Are YOU ‘that’ manager? Building your emotional intelligence
People don’t leave their jobs, they leave their manager. It’s an old saying, but there’s more than a grain of truth here. The most recent survey by the Institute of Leadership and Management shows that 37% of workers are planning to leave their jobs in 2015. A quarter of those interviewed cited being unappreciated and undervalued by their manager as the reason. Across all workers, 30% were hoping for ‘better management’ in 2015.
Now, it’s hardly news that people leave organisations because of poor management. But, as many sectors of the economy recover and workforces become more mobile, this will become a growing issue for those wishing to retain talent. And here’s a sobering thought: what if YOU are part of the problem? What if you, or I, are one of the managers that people leave? How can we tell?
The answer might be concerned with how self-aware we are, and with how readily we can apply this knowledge to working with other people. Tools like the Myers-Briggs Type Indicator® (MBTI®) can be extremely helpful here. Because at one level the MBTI framework seems very simple, it provides an extremely effective way for us to build our own self-awareness; and it is also a good basis for starting to understand what makes other people tick. This in turn allows us to work more effectively with others, and to manage our employees in a more emotionally intelligent way.

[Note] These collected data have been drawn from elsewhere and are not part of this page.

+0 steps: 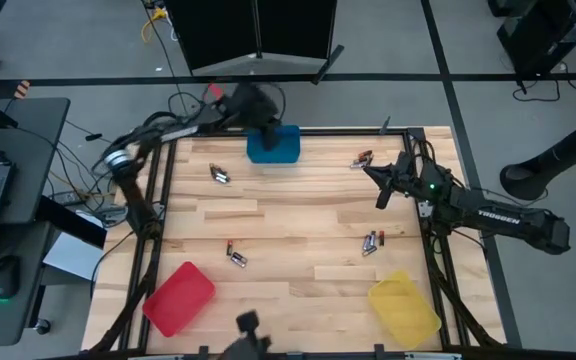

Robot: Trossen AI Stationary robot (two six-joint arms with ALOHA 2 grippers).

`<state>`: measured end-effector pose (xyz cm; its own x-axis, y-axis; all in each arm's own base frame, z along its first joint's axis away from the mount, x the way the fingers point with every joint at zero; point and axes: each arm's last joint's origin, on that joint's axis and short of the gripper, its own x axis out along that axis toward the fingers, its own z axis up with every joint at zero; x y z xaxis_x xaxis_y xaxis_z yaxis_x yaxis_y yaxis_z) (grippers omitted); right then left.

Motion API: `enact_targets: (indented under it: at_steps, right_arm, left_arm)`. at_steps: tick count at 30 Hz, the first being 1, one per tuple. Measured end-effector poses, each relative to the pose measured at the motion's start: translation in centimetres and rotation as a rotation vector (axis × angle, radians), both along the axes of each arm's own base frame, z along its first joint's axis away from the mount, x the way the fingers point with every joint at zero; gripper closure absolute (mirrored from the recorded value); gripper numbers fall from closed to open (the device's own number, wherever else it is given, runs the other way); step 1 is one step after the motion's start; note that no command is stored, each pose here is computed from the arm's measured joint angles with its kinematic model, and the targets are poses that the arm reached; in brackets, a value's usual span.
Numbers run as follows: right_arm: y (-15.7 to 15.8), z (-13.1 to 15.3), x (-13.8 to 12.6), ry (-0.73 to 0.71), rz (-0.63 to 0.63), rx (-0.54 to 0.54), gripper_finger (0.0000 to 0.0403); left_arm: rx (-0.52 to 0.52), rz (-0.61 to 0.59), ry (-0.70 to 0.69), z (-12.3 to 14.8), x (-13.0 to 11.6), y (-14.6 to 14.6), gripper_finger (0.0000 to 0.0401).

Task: Sort batteries
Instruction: Put the silver battery into the yellow bin

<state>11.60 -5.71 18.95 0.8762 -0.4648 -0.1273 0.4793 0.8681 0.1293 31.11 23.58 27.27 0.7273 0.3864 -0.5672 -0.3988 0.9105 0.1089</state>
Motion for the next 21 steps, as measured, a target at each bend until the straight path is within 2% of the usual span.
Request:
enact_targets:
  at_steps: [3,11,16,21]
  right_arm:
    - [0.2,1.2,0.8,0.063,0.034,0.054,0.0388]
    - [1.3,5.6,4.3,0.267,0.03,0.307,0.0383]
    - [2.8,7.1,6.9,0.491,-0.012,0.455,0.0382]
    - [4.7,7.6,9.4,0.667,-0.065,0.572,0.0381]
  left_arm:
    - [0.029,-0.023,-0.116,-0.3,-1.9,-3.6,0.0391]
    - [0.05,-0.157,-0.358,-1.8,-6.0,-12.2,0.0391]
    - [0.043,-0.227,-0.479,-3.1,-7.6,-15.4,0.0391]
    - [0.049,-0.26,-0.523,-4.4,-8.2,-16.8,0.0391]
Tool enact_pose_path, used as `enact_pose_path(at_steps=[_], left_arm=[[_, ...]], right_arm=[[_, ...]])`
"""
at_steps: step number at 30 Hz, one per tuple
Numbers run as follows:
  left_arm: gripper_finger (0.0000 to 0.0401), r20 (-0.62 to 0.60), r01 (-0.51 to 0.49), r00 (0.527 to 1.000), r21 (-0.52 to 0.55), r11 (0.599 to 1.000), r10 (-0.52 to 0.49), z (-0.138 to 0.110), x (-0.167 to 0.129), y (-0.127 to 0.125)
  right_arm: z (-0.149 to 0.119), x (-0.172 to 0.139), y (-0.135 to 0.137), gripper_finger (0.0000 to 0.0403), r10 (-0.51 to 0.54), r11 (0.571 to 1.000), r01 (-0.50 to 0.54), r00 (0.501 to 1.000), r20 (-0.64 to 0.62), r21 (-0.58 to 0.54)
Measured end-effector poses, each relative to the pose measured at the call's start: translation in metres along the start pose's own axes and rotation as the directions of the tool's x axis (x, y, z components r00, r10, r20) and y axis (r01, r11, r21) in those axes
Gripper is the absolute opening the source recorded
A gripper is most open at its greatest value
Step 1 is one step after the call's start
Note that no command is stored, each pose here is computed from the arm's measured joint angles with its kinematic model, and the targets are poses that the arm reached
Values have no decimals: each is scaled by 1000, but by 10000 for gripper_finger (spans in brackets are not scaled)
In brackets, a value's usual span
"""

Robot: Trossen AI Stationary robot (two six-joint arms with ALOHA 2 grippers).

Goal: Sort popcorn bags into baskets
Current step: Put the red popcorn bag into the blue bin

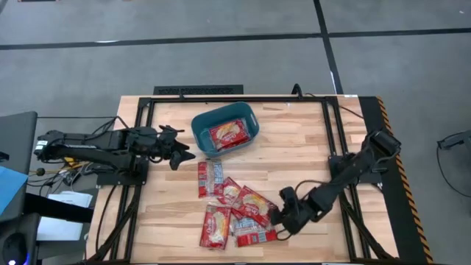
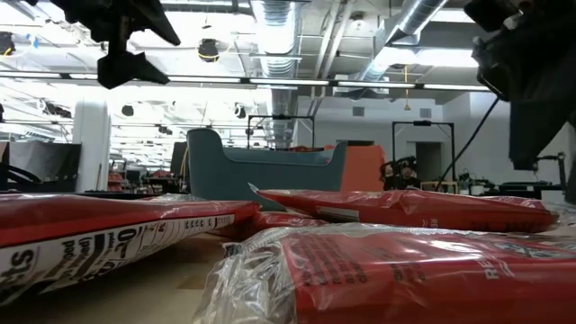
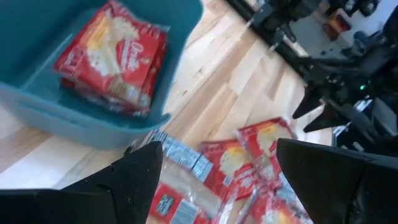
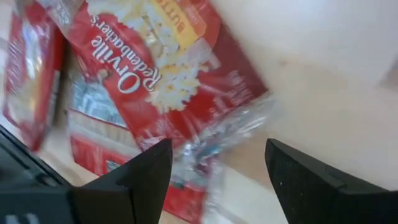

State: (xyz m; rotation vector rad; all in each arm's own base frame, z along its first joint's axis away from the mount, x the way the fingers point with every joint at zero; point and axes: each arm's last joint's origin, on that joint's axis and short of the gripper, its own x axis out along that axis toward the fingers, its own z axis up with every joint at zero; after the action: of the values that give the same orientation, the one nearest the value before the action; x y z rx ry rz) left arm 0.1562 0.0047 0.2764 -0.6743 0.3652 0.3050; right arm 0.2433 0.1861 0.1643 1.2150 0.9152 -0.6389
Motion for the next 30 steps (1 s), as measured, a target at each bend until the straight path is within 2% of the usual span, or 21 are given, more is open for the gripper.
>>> enact_pose_path(at_steps=[6, 11, 13, 17, 24, 30], left_arm=[[303, 5, 7, 1000, 1, 1000, -7, 1, 5, -2], [303, -3, 1, 1000, 3, 1000, -1, 0, 6, -2], [303, -5, -1, 1000, 4, 1000, 2, 0, 6, -1], [303, -4, -2, 1000, 7, 1000, 2, 0, 6, -1], [303, 2, -9, 1000, 15, 1000, 9, 0, 6, -1], [303, 2, -11, 1000, 26, 1000, 11, 0, 6, -1]], right_arm=[[-13, 32, -3, 281, 28, 996, -32, 998, 51, 81], [-8, 47, -2, 279, 38, 993, -50, 994, 107, 109], [-5, 48, -1, 266, 44, 991, -59, 991, 128, 116], [3, 49, 1, 197, 41, 995, -55, 987, 158, 85], [19, 55, 4, 21, 46, 999, -51, 970, 238, 16], [31, 50, 14, 8, 87, 996, -83, 972, 217, -28]])
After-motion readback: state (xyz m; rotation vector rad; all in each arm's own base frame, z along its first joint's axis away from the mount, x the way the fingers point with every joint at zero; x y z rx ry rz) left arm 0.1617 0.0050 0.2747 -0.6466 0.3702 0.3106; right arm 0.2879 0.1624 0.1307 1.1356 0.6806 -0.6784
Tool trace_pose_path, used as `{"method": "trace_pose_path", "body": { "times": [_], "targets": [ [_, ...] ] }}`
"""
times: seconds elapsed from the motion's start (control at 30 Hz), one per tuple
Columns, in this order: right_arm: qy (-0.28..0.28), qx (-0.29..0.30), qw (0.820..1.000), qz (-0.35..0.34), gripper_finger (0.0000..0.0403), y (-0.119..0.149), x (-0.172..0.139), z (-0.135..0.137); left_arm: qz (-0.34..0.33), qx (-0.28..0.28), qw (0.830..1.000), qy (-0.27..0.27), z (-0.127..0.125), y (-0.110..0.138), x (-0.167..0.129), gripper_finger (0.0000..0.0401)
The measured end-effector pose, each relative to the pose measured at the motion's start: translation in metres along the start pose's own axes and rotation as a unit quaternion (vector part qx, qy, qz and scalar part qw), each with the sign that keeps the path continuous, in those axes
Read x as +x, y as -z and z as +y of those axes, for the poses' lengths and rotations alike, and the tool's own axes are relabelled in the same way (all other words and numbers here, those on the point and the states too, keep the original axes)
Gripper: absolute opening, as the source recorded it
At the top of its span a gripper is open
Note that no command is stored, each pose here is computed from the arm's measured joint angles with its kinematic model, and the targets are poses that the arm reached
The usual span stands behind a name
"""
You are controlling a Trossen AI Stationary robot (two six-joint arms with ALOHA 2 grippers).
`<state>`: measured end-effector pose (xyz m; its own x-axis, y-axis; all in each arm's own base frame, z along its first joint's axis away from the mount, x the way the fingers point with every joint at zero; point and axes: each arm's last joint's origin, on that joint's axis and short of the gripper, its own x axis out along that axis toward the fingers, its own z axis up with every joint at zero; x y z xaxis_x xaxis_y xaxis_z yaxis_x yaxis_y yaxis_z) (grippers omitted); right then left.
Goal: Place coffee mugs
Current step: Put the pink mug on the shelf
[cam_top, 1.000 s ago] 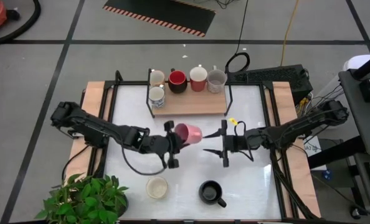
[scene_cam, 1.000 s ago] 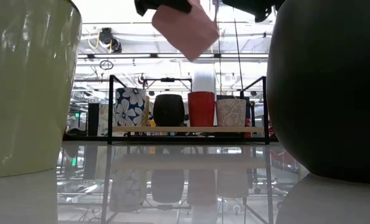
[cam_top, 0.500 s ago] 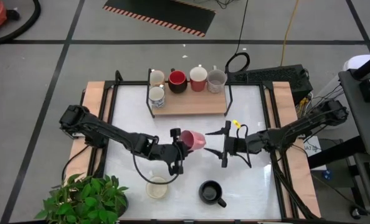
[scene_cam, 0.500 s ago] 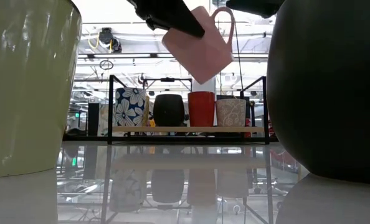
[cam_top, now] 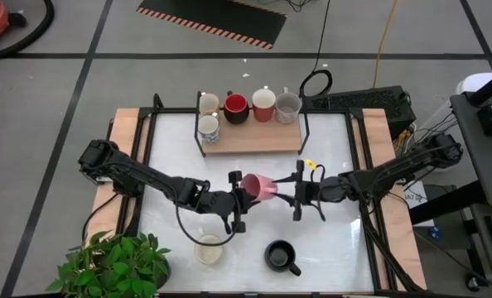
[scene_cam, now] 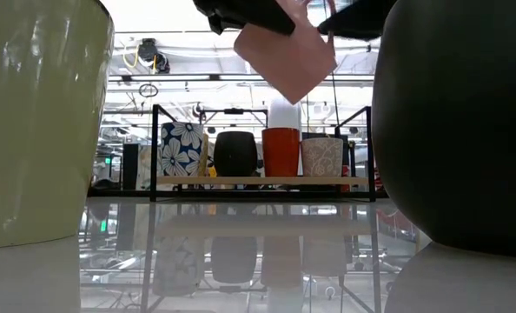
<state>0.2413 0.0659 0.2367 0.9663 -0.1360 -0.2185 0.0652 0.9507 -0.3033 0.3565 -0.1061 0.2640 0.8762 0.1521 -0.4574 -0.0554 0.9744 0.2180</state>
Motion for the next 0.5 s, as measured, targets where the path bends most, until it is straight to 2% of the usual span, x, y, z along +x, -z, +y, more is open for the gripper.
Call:
{"method": "trace_pose_path", "body": {
  "times": [0.33, 0.5],
  "targets": [
    [0.011, 0.022, 1.0, -0.008, 0.004, 0.001, 0.0038, -0.0037, -0.007, -0.013, 1.0, -0.01, 0.0032, -0.0016, 0.0009, 0.0031],
    [0.012, 0.027, 1.0, -0.008, 0.0033, 0.0012, 0.0038, -0.0037, -0.006, -0.026, 1.0, -0.011, 0.0053, -0.0015, 0.0019, 0.0031]
  ]
}}
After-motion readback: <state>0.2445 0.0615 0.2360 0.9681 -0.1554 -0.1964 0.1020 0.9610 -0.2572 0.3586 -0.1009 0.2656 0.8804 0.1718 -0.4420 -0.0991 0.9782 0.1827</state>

For example, each of us will have a preferred strategy for making decisions, tending to mostly use either the Thinking approach or the Feeling approach:
Many managers have a preference for Thinking; while they can use the Feeling approach, this will not be their natural tendency. A Thinking manager will typically wish to be given recognition (and be rewarded) for results, and on completion of a project. The emotionally intelligent Thinking manager will realise that not everyone has the same worldview as they do. Their Feeling members of staff may want to be appreciated for the effort they put in and throughout the project – and the emotionally intelligent manager will flex their style accordingly.
There is a lot of evidence that emotional intelligence has many benefits in the workplace, including improved performance, more effective teamworking, greater engagement and wellbeing, and enhanced performance as a leader or manager. And, fortunately, emotional intelligence is something that we can develop and build on through our lives. We don’t need to try to change the core of who we are, our underlying personality type; instead we can learn to adapt our behaviour so as to work with other people in a more emotionally intelligent way. Here, the knowledge that we can gain from the MBTI provides an excellent framework for developing our own emotional intelligence.
Emotional intelligence deals with both intrapersonal and interpersonal factors:
Adapted by OPP from Goleman, 2011
For each of us, the dynamics of our MBTI type show which aspects of our personality we prefer to use in our internal, introverted, intrapersonal world, and which we use in our external, extraverted, interpersonal world. For each type, this can help us to see the areas where we may find it most easy to display emotional intelligence, and the areas where we may face developmental challenges.
The effective use of type can enable us to better perceive, understand and manage our own and others’ emotions, enhancing our performance as leaders, managers or simply colleagues.
Of course, there are many other ways for us to help both ourselves and others to build emotional intelligence; for example, in a previous blog post we mentioned OPP’s Emotional Judgement Inventory (EJI™). In a forthcoming blog post we’ll talk more about how we can use the MBTI and EJI frameworks together.
Despite the stereotype of the abrasive, aggressive, go-getting leader, more emotionally intelligent organisations actually perform better. And if you want to be a manager who attracts and retains the best people, it will pay you to be emotionally intelligent too.